The printed proceedings
Unfortunately, I was not able to complete this paper in time for it to be printed
in the official conference proceedings. The following extended abstract appeared
High level symbolic music notations and performance practices are all related to
particular cultural traditions. For example, Gregorian Chant, Elizabethan Lute music,
19th century Romantic, and 20th century Avant-Garde musics all relate to different
philosophies of space and time. A universal standard for music notation or its performance
is therefore neither possible nor desirable.

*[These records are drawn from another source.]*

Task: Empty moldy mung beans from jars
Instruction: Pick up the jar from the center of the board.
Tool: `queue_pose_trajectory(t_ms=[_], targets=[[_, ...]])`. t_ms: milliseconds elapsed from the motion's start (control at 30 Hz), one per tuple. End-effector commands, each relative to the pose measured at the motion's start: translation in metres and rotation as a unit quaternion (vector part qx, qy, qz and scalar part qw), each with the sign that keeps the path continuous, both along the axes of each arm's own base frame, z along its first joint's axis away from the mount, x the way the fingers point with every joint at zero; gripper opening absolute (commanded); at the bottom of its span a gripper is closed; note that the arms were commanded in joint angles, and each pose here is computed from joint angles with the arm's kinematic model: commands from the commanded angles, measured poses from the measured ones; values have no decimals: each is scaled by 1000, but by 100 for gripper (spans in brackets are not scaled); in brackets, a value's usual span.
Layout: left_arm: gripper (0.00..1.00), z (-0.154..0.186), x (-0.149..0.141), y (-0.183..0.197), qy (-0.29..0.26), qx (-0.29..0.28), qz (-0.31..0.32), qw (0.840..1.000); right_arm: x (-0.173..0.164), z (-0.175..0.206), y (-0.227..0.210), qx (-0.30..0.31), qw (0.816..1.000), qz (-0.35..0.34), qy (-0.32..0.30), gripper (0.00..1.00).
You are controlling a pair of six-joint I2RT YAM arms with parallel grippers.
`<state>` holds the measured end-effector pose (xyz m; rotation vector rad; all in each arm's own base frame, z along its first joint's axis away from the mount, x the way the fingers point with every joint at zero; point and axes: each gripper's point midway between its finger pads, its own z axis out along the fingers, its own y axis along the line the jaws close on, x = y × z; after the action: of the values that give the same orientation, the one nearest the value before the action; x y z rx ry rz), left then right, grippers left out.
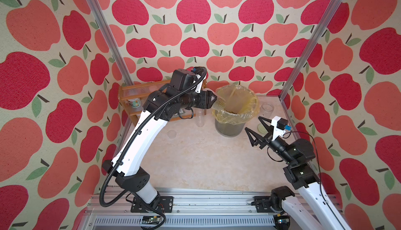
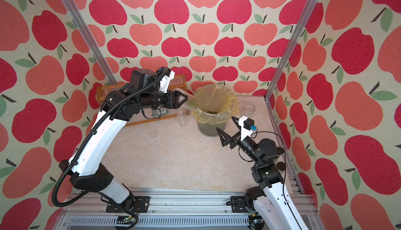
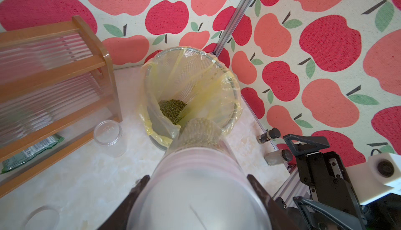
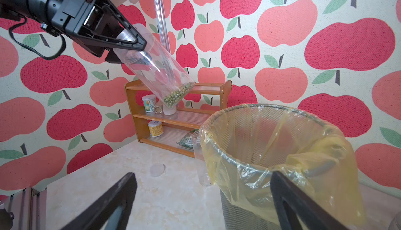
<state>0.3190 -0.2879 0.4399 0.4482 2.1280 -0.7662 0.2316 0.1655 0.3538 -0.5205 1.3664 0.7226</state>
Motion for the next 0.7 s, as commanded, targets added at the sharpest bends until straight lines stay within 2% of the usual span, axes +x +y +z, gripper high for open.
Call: queue_pose_trajectory(t_ms=[0, 267, 400, 467, 667], targets=[[49, 20, -7, -13, -14, -21, -38, 999, 0, 20, -1, 9, 999, -6, -44, 99], [49, 37, -7, -27, -14, -46, -65, 997, 0, 23, 4, 9, 996, 10, -89, 99], [50, 41, -7, -26, -15, -53, -65, 996, -12, 30, 14, 18, 991, 57, -123, 93], [49, 45, -7, -25, -17, -59, -65, 996, -14, 33, 20, 20, 988, 79, -128, 93], [49, 42, -10, -36, 4, -76, -89, 993, 3, 37, 24, 19, 987, 74, -142, 93]])
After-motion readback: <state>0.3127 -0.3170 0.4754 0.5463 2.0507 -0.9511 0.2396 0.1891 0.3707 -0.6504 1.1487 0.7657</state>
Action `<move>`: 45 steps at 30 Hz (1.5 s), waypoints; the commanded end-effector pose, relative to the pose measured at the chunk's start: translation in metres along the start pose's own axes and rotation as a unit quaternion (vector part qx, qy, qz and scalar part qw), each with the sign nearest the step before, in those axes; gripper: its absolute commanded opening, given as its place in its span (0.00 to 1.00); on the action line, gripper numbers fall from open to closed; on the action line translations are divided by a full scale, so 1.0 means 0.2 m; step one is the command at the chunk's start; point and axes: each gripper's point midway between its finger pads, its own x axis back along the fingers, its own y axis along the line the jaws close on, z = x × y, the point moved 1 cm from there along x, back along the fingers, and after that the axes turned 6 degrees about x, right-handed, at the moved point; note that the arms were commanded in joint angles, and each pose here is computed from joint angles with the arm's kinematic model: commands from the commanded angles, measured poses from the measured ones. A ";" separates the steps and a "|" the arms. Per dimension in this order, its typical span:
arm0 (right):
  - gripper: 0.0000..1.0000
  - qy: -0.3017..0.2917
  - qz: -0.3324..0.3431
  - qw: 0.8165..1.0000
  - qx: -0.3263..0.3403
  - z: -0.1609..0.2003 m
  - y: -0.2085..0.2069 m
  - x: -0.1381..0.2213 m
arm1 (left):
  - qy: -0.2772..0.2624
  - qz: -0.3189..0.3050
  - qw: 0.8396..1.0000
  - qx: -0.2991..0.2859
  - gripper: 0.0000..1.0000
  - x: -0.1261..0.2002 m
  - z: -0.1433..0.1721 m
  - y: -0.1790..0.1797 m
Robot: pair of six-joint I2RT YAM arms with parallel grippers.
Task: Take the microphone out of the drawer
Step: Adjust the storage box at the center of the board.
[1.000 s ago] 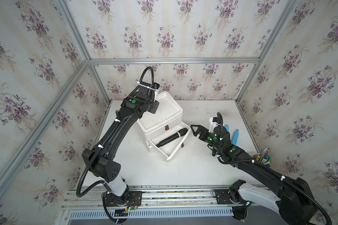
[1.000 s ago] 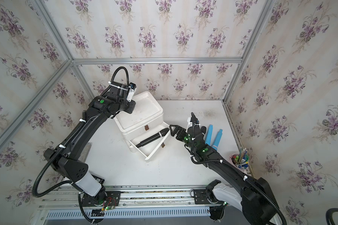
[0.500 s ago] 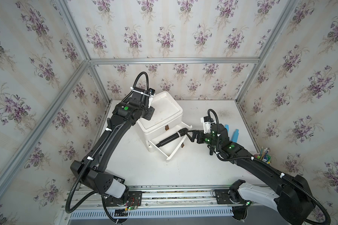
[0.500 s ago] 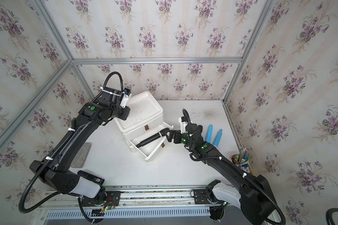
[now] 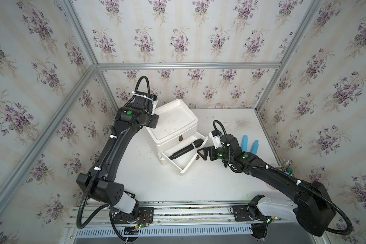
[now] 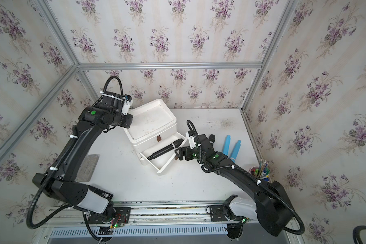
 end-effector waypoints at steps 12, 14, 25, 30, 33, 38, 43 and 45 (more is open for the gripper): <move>1.00 0.020 -0.066 0.997 -0.026 0.30 0.17 -0.01 | 0.044 0.031 0.998 0.022 0.35 -0.28 -0.12 0.05; 1.00 0.019 -0.069 0.997 -0.032 0.30 0.17 -0.02 | 0.037 0.049 0.998 0.019 0.36 -0.27 -0.14 0.03; 1.00 0.009 -0.075 0.996 -0.050 0.25 0.19 -0.06 | -0.002 0.052 0.999 0.006 0.46 -0.16 -0.23 0.05; 1.00 0.012 -0.074 0.996 -0.049 0.26 0.19 -0.05 | 0.029 0.059 0.998 -0.001 0.48 -0.29 -0.18 0.06; 1.00 0.013 -0.079 0.996 -0.051 0.28 0.19 -0.04 | 0.042 0.063 0.997 0.000 0.48 -0.36 -0.17 0.07; 1.00 0.020 -0.076 0.995 -0.062 0.33 0.17 -0.06 | 0.062 0.090 0.994 -0.001 0.39 -0.41 -0.12 0.03; 1.00 0.014 -0.073 0.995 -0.073 0.31 0.16 -0.08 | 0.079 0.090 0.993 0.010 0.29 -0.39 -0.04 0.02; 1.00 0.016 -0.070 0.995 -0.072 0.29 0.16 -0.09 | 0.089 0.075 0.993 0.019 0.27 -0.36 0.01 0.03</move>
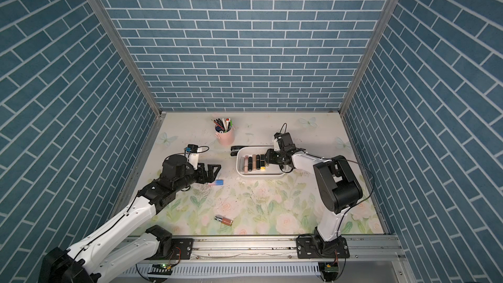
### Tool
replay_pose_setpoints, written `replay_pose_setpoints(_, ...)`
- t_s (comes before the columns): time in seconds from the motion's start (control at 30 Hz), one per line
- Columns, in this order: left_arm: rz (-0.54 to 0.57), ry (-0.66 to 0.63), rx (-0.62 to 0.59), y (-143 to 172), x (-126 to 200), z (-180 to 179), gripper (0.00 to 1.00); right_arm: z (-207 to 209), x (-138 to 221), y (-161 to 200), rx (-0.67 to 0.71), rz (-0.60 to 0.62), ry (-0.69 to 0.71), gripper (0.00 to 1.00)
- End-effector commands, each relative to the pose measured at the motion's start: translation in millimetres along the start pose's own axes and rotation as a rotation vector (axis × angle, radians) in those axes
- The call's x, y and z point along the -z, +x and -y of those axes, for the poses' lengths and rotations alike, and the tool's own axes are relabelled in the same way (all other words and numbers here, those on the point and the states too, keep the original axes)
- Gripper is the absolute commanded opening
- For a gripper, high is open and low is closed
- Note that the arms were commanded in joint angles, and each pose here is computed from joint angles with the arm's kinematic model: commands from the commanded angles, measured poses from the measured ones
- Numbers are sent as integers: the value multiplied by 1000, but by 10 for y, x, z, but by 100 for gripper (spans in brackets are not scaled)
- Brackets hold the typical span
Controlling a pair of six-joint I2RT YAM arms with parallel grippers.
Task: Put the lipstick into the storage box
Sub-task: Place the lipstick in the storage box, then pick up the lipstick at the center of the board.
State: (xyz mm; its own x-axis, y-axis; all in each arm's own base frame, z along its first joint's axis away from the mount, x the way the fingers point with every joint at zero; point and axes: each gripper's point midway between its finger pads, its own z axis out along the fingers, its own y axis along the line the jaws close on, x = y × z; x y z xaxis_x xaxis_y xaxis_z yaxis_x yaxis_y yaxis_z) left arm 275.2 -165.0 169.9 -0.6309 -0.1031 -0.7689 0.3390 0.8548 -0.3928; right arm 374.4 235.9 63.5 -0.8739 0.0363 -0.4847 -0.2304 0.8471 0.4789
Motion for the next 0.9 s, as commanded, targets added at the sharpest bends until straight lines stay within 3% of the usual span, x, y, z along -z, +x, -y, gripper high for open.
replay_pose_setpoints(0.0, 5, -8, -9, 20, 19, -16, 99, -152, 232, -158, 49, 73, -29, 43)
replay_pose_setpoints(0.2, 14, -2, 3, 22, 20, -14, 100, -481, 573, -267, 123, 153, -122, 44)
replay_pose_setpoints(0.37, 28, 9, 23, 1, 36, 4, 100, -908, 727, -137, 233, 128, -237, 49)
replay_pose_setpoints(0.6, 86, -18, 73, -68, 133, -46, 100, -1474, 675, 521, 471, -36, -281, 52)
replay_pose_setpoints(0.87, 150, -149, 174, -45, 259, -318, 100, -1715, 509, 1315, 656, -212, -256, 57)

The web should, on the contrary, allow aural and written traditions to develop freely
and independently. Specialists in particular traditions should be allowed to communicate
efficiently with their peers, using scores and recordings which reflect those traditions,
and which do not distort the subject matter. Living traditions should be allowed
This paper approaches the problem by isolating and describing concepts shared by
all music notations, using the architecture of a proposed, general purpose music
editor as a framework. The editor uses nested levels of freely definable symbols
and interchangeable software libraries to encapsulate information about each individual
notation and performance tradition.
Music notations have many similarities to computer programming languages. Editing
music is the programming of events. It is the responsibility of the user to know
or define how the symbols behave in space and what they mean in time. Terminology
and conceptual advances made in the development of computer languages over the past
decades are therefore relevant here.
The proposed libraries use functions to define default values for the behaviours
of the symbols in space and in time. The actual spatial and temporal values of instantiated
symbols in scores can automatically take local contexts into account and/or be interactively
changed by users. The libraries can therefore become arbitrarily complex while remaining
user-friendly (user-transparent). There is no obstacle to them becoming agents,
capable of learning to transcribe and/or perform in a particular style with an arbitrary
degree of realism.
Developing agents, shared by particular communities of users, would embody evolving
music traditions. Interesting consequences for study and development arise because
traditions of performance practice would here, for the first time, be written (software
is a form of writing).
The approach implies that written music distributed over the web should either contain
the information for a particular performance, or that the recipients have learned
the notation and its performance practice, or that they are in possesion of an agent
which has done this.
The effort required to create such an environment should be compared to its potential
benefits. The encapsulation of different notation and performance traditions in
software libraries has very large implications for publishers and the commercial
music industry (not to mention the obvious advantages to music scholars and pioneers),
so the advantages of developing in this direction may be considerable. Even small
libraries, containing a few simple symbols, could be very useful in some circumstances
- for example in recording studio software.